* [Work required] The answer must be an exact copy of the listing below.

* [Information provided]
========

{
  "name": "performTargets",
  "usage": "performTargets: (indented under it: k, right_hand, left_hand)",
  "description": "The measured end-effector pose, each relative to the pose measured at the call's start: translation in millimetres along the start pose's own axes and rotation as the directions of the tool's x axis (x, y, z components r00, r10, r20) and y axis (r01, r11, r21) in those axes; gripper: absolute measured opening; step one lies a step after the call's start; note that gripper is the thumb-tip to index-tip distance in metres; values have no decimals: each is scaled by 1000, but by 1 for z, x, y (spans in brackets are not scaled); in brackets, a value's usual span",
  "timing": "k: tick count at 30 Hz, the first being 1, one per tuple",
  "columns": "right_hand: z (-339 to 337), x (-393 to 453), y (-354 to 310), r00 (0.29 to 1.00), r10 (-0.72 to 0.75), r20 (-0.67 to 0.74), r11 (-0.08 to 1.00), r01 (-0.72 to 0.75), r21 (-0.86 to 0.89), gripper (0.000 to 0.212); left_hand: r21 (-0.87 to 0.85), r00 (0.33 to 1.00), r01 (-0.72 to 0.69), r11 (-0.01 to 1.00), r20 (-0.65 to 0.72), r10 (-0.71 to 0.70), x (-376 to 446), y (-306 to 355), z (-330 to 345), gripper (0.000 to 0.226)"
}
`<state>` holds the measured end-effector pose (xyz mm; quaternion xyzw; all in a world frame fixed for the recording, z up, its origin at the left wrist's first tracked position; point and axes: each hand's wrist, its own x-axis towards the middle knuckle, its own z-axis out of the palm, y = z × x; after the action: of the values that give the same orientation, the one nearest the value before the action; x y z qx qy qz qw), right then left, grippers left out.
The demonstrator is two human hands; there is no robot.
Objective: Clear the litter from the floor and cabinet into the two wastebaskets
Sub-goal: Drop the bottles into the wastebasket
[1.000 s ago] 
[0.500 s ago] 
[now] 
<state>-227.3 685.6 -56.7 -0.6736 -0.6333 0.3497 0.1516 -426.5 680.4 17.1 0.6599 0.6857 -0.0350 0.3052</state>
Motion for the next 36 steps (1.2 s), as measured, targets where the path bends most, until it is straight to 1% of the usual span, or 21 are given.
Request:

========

* [Output of the task]
{
  "name": "performTargets",
  "usage": "performTargets: (indented under it: k, right_hand, left_hand)",
  "description": "The measured end-effector pose, each relative to the pose measured at the call's start: translation in millimetres along the start pose's own axes and rotation as the directions of the tool's x axis (x, y, z components r00, r10, r20) and y axis (r01, r11, r21) in those axes; gripper: absolute measured opening; step one lies a step after the call's start; note that gripper is the thumb-tip to index-tip distance in metres; values have no decimals: each is scaled by 1000, but by 1 for z, x, y (spans in brackets are not scaled); in brackets, a value's usual span",
  "timing": "k: tick count at 30 Hz, the first being 1, one per tuple",
  "columns": "right_hand: z (-339 to 337), x (-393 to 453), y (-354 to 310), r00 (0.29 to 1.00), r10 (-0.72 to 0.75), r20 (-0.67 to 0.74), r11 (-0.08 to 1.00), r01 (-0.72 to 0.75), r21 (-0.86 to 0.89), gripper (0.000 to 0.212); left_hand: r21 (-0.87 to 0.85), r00 (0.33 to 1.00), r01 (-0.72 to 0.69), r11 (-0.01 to 1.00), r20 (-0.65 to 0.72), r10 (-0.71 to 0.70), x (-376 to 446), y (-306 to 355), z (-330 to 345), gripper (0.000 to 0.226)"
}
`<state>` holds the measured end-effector pose (xyz mm; quaternion xyzw; all in a world frame fixed for the recording, z up, its origin at the left wrist's first tracked position; point and axes: each hand's wrist, its own x-axis towards the middle knuckle, its own z-axis out of the palm, y = z × x; after the action: of the values that give the same orientation, the one nearest the value before the action; x y z qx qy qz qw), right then left, grippers left out.
The demonstrator is two human hands; there is no robot.
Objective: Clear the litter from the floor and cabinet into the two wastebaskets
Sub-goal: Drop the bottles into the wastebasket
[1.000 s ago] 
[0.500 s ago] 
[now] 
<state>-227.3 685.6 -56.7 -0.6736 -0.6333 0.3497 0.1516 -426.5 680.4 17.1 0.6599 0.6857 -0.0350 0.3052</state>
Motion for the next 36 steps (1.2 s), as measured, targets where the path bends most, until it is straight to 1% of the usual span, or 21 are given.
Request:

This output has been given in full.